- _Exercise goal_
Images aside, the whole listing should be written out word for word.

────────────────

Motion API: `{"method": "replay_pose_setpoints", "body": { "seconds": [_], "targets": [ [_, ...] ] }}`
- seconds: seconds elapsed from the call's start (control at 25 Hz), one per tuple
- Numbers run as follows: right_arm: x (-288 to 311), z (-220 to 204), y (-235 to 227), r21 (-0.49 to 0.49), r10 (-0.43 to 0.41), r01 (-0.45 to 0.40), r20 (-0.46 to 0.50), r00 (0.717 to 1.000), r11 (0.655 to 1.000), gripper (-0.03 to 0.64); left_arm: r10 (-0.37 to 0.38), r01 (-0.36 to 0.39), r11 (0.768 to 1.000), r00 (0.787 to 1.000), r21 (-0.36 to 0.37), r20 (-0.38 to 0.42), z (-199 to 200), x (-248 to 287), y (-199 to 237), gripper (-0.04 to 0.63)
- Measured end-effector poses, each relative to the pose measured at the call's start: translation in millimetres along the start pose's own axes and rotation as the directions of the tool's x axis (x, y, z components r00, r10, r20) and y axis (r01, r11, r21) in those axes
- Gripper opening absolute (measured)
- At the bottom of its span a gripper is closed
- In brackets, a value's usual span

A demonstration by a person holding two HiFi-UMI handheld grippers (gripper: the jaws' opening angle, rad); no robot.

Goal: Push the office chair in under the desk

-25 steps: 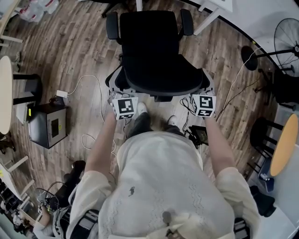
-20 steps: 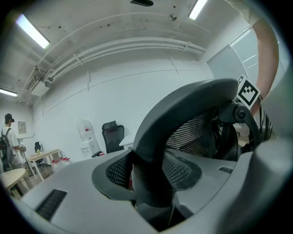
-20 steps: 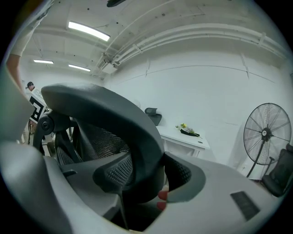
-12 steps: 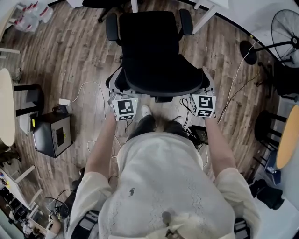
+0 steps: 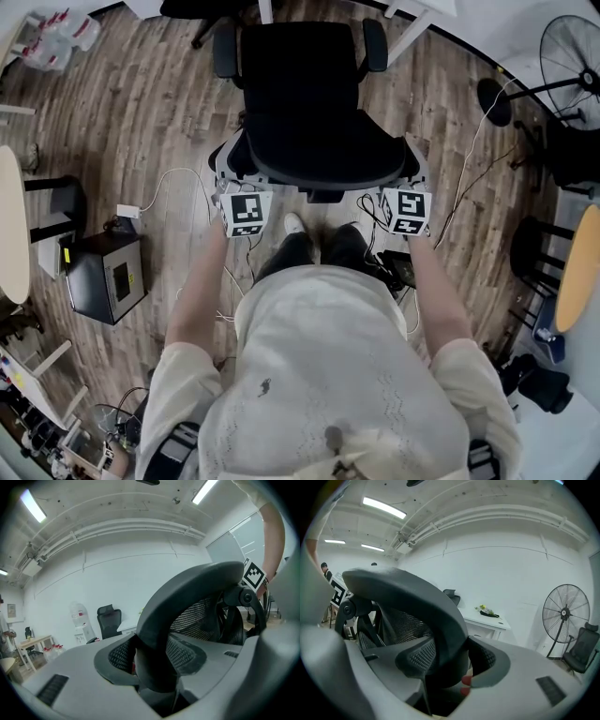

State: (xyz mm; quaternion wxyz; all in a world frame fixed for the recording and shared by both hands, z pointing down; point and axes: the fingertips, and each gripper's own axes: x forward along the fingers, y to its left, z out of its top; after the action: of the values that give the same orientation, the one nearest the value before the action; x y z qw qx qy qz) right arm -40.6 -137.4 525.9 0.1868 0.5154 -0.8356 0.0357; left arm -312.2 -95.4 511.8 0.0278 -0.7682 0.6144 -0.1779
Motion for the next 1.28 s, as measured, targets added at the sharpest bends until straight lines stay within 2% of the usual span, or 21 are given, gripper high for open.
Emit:
{"method": "replay_pose_setpoints", "body": {
  "seconds": [0.56, 1.28],
  "targets": [
    [33, 7, -21, 0.054, -0.004, 0.005, -0.014, 1.000, 0.999, 0.219, -0.038, 0.038, 0.999, 0.999, 0.039, 0.002, 13, 51, 12, 0.216],
    [33, 1, -39, 0.072, 0.004, -0.002, -0.020, 1.000, 0.997, 0.218, -0.035, 0.035, 0.998, 0.999, 0.052, 0.002, 19, 62, -2, 0.216]
  ]
}}
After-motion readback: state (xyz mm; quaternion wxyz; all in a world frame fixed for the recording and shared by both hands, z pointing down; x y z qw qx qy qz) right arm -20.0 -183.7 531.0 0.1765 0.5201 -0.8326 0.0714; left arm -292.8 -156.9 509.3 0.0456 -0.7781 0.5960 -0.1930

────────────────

- _Exercise result_
Motion API: `{"method": "replay_pose_setpoints", "body": { "seconds": [_], "targets": [ [_, ...] ] }}`
- seconds: seconds elapsed from the call's start (control at 25 Hz), one per tuple
- Numbers run as follows: right_arm: x (-288 to 311), z (-220 to 204), y (-235 to 227), r21 (-0.49 to 0.49), r10 (-0.43 to 0.41), r01 (-0.45 to 0.40), r20 (-0.46 to 0.50), r00 (0.717 to 1.000), r11 (0.655 to 1.000), gripper (-0.03 to 0.64); left_arm: r10 (-0.37 to 0.38), r01 (-0.36 to 0.39), r11 (0.768 to 1.000), r00 (0.787 to 1.000), r21 (-0.36 to 0.37), r20 (-0.38 to 0.42), z (-199 to 200), x (-248 to 287), y (-199 to 237), gripper (-0.04 to 0.63)
- Measured end-effector poses, each relative to the pose measured at the call's start: translation in millimetres along the start pose's own axes and rotation as the directions of the tool's x axis (x, y, z components r00, r10, r20) and y axis (r01, r11, r21) in those axes
- Gripper opening absolute (measured)
- At the bottom of its span a gripper is closed
- In brackets, a value's usual span

A demonstration by a person holding two HiFi-UMI handheld grippers (gripper: the jaws' opening angle, rad); no robot.

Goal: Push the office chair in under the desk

-25 steps: 
-20 steps: 
-20 steps: 
-12 steps: 
+0 steps: 

State: (xyz mm; quaternion wxyz; all in a world frame fixed for the recording and shared by both hands, z pointing down; point and axes: the fingertips, and each gripper's own axes: x forward along the fingers, y to its left, z out of its top; after the action: of the values that give the same orientation, the one nearest the value before the action; x y z qw qx qy qz) right arm -40.6 -137.4 525.9 0.1868 0.5154 -0.8356 0.0357; left arm -312.2 -95.4 511.8 0.0278 -0.7682 0.6144 -0.1779
Motion for the next 1.28 s, as measured, targets added at the sharpest bends until straight lines stay within 2% of the usual span, or 21 are given, gripper high for open.
Emit:
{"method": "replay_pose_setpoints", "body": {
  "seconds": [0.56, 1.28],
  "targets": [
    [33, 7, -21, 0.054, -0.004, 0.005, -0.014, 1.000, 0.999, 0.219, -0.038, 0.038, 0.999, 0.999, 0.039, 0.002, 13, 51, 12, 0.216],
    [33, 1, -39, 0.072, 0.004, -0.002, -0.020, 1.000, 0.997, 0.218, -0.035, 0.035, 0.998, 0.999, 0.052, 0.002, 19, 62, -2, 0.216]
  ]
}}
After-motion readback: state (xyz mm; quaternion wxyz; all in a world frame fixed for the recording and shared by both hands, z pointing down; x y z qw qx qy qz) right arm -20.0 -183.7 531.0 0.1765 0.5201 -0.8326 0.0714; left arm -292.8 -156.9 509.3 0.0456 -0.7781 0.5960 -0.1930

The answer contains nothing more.